Europe CLO spreadsWith such a strong pipeline for collateralized loan obligations in Europe – managers expect full-year 2018 issuance to best the record €20.91 billion last year – the market could experience further indigestion, which was already witnessed pre-summer. Due to that overcrowding, CLO spreads have widened to as much as 96 bps on the AAA portion of the deals, for the last print and to an average of 92 bps in August, according to LCD.

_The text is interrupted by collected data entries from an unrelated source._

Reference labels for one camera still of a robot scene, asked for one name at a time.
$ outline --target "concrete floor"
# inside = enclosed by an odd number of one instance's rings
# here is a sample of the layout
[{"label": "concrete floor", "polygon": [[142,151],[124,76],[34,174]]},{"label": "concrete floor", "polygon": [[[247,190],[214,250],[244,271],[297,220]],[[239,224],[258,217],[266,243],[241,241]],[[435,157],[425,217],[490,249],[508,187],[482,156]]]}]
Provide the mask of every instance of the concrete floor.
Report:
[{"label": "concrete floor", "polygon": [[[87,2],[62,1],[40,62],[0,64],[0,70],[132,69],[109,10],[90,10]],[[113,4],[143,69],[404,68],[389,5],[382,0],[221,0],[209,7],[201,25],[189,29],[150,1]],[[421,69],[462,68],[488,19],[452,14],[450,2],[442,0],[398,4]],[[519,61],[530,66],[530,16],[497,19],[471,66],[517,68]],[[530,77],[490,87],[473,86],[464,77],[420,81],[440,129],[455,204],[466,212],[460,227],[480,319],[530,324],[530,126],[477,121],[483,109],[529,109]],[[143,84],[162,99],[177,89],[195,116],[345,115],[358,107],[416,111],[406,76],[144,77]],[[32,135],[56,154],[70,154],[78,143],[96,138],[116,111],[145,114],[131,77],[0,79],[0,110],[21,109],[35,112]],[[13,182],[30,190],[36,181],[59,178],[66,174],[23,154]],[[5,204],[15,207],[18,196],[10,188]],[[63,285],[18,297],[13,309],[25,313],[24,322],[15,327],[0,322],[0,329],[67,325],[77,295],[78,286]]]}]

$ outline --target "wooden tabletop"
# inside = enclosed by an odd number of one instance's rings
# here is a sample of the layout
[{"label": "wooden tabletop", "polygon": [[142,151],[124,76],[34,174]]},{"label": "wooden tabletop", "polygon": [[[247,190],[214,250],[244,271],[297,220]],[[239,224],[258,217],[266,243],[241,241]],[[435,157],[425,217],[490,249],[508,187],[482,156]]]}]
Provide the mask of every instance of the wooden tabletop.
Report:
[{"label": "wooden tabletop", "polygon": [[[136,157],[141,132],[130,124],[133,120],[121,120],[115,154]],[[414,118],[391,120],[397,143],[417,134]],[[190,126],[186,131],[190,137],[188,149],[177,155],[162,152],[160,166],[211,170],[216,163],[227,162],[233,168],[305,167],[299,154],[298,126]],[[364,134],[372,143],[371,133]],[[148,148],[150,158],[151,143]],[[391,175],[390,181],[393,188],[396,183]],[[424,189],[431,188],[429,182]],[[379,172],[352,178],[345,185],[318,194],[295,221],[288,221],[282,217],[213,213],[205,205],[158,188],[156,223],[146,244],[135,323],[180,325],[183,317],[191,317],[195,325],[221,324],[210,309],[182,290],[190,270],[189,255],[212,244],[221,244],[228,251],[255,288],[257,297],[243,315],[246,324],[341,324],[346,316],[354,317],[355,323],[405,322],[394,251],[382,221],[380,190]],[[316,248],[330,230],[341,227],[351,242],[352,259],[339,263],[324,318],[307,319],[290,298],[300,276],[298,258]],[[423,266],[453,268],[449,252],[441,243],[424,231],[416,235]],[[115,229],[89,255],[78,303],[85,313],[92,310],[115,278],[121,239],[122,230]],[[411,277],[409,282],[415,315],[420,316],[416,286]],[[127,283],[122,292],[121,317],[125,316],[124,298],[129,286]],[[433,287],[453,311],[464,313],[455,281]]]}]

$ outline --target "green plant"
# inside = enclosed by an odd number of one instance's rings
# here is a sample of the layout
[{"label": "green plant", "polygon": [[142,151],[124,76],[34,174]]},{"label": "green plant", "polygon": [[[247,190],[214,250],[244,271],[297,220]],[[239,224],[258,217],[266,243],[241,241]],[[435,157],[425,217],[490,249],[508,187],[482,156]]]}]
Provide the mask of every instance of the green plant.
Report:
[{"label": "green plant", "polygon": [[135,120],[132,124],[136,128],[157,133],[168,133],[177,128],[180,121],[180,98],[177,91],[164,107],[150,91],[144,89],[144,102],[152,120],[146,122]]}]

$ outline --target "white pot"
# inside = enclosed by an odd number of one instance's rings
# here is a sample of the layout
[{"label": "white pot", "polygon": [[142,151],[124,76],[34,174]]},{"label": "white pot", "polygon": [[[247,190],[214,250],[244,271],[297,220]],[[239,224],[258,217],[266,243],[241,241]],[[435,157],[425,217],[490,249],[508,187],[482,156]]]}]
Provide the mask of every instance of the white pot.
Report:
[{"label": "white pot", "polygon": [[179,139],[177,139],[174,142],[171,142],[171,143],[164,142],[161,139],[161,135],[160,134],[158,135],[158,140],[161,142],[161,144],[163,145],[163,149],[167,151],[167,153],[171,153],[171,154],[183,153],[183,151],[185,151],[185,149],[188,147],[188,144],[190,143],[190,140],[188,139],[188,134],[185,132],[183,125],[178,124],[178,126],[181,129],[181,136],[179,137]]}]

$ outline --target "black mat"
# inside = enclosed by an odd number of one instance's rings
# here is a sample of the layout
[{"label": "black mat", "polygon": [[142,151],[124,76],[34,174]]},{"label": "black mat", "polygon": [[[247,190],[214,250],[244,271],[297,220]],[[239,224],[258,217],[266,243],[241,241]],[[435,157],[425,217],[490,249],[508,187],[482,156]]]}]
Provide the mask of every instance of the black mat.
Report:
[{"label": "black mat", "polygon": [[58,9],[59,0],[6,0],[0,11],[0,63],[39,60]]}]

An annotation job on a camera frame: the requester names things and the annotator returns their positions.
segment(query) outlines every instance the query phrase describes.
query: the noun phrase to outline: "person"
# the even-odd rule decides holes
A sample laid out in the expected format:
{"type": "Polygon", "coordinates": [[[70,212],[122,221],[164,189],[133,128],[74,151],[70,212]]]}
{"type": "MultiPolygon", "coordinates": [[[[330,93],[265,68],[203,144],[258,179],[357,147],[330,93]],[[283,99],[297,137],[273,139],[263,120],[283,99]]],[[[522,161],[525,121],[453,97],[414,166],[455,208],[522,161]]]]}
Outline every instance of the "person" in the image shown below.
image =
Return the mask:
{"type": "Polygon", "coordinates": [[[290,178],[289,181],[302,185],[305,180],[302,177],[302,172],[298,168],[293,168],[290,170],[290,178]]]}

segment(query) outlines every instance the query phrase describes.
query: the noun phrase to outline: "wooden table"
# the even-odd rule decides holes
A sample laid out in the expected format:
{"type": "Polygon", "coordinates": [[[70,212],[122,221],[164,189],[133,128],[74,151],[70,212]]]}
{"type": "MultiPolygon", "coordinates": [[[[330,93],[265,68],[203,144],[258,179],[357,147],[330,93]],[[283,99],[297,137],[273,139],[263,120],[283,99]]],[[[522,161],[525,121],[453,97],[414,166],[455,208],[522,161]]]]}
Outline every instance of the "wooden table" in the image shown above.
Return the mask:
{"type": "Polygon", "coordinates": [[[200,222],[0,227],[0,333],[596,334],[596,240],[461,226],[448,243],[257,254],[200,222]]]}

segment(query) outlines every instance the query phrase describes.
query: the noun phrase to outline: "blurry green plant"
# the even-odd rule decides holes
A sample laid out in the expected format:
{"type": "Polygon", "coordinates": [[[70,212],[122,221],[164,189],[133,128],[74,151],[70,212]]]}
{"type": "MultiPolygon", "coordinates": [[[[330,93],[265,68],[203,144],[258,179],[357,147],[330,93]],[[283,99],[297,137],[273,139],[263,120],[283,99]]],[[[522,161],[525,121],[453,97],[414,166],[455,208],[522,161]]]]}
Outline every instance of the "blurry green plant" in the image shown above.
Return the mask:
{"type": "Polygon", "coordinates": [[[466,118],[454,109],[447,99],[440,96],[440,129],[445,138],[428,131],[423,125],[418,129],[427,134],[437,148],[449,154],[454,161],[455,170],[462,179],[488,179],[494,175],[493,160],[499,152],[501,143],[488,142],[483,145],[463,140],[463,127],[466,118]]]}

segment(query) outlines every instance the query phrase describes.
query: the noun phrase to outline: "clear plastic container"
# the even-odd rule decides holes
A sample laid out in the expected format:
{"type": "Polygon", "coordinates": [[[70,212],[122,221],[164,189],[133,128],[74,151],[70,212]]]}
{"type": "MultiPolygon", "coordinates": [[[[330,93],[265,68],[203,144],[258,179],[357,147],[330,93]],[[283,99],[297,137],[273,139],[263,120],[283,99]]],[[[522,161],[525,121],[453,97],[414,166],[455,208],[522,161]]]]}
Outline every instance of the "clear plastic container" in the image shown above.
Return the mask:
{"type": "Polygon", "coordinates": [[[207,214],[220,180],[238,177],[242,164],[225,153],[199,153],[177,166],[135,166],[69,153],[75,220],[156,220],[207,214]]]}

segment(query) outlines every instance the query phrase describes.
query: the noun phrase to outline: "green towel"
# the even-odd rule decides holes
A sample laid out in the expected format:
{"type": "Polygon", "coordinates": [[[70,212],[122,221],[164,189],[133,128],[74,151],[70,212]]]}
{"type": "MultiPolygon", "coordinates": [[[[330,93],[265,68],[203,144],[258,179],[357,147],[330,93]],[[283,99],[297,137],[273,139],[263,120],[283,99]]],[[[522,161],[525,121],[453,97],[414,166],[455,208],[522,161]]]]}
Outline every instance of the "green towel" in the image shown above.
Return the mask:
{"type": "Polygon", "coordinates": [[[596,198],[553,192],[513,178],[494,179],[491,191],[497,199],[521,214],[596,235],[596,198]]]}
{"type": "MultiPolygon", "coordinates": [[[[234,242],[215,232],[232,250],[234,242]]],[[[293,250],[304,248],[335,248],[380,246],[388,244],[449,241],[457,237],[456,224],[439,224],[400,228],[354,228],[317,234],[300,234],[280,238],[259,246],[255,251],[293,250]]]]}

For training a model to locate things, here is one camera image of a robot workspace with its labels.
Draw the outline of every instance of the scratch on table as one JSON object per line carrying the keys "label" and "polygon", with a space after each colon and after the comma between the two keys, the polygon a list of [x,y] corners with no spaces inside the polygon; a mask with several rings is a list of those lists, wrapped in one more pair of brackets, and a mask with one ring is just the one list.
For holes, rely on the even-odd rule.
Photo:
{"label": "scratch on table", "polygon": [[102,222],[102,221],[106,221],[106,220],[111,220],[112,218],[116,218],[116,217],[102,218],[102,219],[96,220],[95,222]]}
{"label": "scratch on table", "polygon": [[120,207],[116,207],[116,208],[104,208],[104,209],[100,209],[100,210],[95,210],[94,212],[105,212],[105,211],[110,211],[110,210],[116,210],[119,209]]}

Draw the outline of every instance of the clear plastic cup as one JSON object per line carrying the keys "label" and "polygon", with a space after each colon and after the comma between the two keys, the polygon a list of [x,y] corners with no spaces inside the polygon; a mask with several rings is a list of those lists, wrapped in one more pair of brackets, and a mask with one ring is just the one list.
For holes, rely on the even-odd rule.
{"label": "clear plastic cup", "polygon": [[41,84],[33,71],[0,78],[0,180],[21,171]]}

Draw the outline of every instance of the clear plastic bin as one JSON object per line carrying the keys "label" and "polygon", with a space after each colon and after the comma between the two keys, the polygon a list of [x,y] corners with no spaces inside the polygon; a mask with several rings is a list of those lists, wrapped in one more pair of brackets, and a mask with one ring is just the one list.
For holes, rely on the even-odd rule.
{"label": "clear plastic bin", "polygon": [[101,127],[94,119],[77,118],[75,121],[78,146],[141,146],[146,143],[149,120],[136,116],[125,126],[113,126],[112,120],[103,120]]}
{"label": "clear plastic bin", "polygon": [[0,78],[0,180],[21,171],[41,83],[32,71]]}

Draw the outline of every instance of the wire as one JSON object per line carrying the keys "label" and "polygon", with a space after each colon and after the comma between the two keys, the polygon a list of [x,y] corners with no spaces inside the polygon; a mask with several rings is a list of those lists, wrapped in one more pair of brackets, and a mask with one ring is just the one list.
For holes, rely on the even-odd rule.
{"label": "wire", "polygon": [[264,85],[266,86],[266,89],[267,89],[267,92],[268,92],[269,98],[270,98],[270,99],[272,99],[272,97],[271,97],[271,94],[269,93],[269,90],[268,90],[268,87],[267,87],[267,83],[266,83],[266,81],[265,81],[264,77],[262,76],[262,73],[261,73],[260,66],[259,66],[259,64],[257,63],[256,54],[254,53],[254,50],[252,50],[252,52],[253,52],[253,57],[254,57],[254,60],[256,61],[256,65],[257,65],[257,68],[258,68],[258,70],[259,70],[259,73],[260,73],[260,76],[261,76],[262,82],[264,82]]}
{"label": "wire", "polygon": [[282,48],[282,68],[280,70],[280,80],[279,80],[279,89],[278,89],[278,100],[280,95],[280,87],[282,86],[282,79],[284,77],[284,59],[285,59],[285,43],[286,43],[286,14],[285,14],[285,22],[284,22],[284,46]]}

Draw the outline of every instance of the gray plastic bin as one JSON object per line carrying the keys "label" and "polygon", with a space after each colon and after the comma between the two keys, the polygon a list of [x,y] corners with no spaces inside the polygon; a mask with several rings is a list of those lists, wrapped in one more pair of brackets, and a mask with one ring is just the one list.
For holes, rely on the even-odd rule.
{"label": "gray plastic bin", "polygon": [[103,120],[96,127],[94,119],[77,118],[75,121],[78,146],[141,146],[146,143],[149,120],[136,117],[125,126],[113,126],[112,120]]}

Likewise, CLO spreads in the U.S. have risen amid issuance which also is expected to set records this year (there’s $92 billion of new vehicles so far this year, compared to $73 billion YTD 2017). Indeed, the last week of August has historically been a quiet one, allowing market participants a breather before activity picks up in the fall, but this year has been noticeably different, with a surprising 14 new issues and 10 resets/reissues pricing the last two weeks, according to LCD.

“It’s absolutely astounding how there has been no slowdown whatsoever this year,” one CLO manager said.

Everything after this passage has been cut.